Your answer must be every line of the data below that holds the string "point", copied exactly.

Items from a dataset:
★ ★ ★
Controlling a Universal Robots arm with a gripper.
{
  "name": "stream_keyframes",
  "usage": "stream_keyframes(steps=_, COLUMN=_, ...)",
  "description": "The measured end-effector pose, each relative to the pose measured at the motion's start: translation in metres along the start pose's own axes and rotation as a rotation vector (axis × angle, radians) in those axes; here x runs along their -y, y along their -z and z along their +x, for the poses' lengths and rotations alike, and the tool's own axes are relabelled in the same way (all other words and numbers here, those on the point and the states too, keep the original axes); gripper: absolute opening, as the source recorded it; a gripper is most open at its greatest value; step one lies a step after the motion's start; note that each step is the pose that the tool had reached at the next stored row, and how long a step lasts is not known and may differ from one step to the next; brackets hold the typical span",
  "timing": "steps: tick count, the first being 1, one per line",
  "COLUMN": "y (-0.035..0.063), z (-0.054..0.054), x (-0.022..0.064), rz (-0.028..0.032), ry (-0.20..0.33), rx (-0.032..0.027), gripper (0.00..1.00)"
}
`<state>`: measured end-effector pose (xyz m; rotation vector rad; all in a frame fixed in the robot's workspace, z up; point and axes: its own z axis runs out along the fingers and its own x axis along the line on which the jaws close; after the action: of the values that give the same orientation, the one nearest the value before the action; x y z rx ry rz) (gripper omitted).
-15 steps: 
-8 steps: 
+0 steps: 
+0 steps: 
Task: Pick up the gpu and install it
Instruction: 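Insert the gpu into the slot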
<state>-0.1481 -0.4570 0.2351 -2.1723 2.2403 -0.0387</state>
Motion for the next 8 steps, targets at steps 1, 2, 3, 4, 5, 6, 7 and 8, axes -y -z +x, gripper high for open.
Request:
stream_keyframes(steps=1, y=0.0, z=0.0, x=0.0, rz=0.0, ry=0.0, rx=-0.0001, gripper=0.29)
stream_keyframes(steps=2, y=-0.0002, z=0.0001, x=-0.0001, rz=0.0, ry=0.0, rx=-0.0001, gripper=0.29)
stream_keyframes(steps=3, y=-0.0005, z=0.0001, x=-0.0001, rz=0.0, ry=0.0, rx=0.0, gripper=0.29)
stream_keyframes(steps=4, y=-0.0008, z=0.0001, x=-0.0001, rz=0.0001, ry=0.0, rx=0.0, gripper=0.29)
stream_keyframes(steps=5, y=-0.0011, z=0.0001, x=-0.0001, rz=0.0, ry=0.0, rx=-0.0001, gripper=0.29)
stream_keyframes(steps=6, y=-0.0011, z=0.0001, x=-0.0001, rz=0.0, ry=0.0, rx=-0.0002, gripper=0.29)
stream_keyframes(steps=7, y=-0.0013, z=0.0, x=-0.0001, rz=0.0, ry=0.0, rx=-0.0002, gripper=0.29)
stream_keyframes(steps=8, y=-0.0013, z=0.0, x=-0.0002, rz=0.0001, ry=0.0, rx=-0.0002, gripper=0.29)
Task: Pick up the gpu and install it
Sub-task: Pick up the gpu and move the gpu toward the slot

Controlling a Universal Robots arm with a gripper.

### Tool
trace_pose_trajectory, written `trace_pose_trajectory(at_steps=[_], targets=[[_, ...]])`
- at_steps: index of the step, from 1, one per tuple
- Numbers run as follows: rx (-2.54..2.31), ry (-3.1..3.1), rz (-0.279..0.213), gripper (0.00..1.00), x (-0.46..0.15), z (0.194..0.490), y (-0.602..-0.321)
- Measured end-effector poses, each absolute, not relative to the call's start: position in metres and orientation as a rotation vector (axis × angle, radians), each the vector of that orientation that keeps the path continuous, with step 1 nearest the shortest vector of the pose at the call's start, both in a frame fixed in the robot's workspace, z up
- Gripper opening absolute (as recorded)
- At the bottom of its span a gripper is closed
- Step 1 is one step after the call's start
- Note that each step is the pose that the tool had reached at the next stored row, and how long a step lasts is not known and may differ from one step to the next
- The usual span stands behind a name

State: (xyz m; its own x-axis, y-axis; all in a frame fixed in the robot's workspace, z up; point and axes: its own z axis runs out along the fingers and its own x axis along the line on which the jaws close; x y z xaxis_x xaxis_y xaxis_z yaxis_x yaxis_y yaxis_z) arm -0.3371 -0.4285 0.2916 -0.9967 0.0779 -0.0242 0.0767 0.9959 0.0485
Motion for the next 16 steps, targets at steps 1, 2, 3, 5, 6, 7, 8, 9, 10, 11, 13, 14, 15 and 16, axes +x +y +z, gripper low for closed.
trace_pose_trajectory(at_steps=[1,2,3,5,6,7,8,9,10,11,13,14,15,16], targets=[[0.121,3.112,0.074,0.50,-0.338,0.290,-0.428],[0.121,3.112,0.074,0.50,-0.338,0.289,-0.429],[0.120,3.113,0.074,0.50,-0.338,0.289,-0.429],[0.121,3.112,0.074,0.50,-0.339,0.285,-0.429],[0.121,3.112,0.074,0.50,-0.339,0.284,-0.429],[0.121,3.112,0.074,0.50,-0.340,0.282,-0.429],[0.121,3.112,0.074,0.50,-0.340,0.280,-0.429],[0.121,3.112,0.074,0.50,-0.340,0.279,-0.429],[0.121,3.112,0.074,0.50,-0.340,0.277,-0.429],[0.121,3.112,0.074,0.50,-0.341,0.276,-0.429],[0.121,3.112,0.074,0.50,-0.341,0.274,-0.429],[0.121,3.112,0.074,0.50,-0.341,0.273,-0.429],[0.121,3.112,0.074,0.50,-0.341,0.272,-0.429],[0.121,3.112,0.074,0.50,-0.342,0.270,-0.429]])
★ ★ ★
SOLUTION BELOW —
  "description": "The measured end-effector pose, each relative to the pose measured at the motion's start: translation in metres along the start pose's own axes and rotation as a rotation vector (axis × angle, radians) in those axes; here x runs along their -y, y along their -z and z along their +x, for the poses' lengths and rotations alike, and the tool's own axes are relabelled in the same way (all other words and numbers here, those on the point and the states too, keep the original axes); gripper: absolute opening, as the source recorded it; a gripper is most open at its greatest value; step one lies a step after the motion's start; note that each step is the pose that the tool had reached at the next stored row, and how long a step lasts is not known and may differ from one step to the next; brackets hold the typical span",
`<state>`: measured end-effector pose (xyz m; rotation vector rad; all in a frame fixed in the robot's workspace, z up; point and axes: its own z axis runs out along the fingers and its own x axis along the line on which the jaws close; after the action: of the values that give the same orientation, the one nearest the value before the action; x y z rx ry rz) (gripper omitted).
State: (xyz m; its own x-axis, y-axis; all in a frame fixed in the robot's workspace, z up; point and axes: its own z axis runs out along the fingers and its own x axis along the line on which the jaws close; x y z xaxis_x xaxis_y xaxis_z yaxis_x yaxis_y yaxis_z) arm -0.3371 -0.4285 0.2916 -0.9967 0.0779 -0.0242 0.0767 0.9959 0.0485

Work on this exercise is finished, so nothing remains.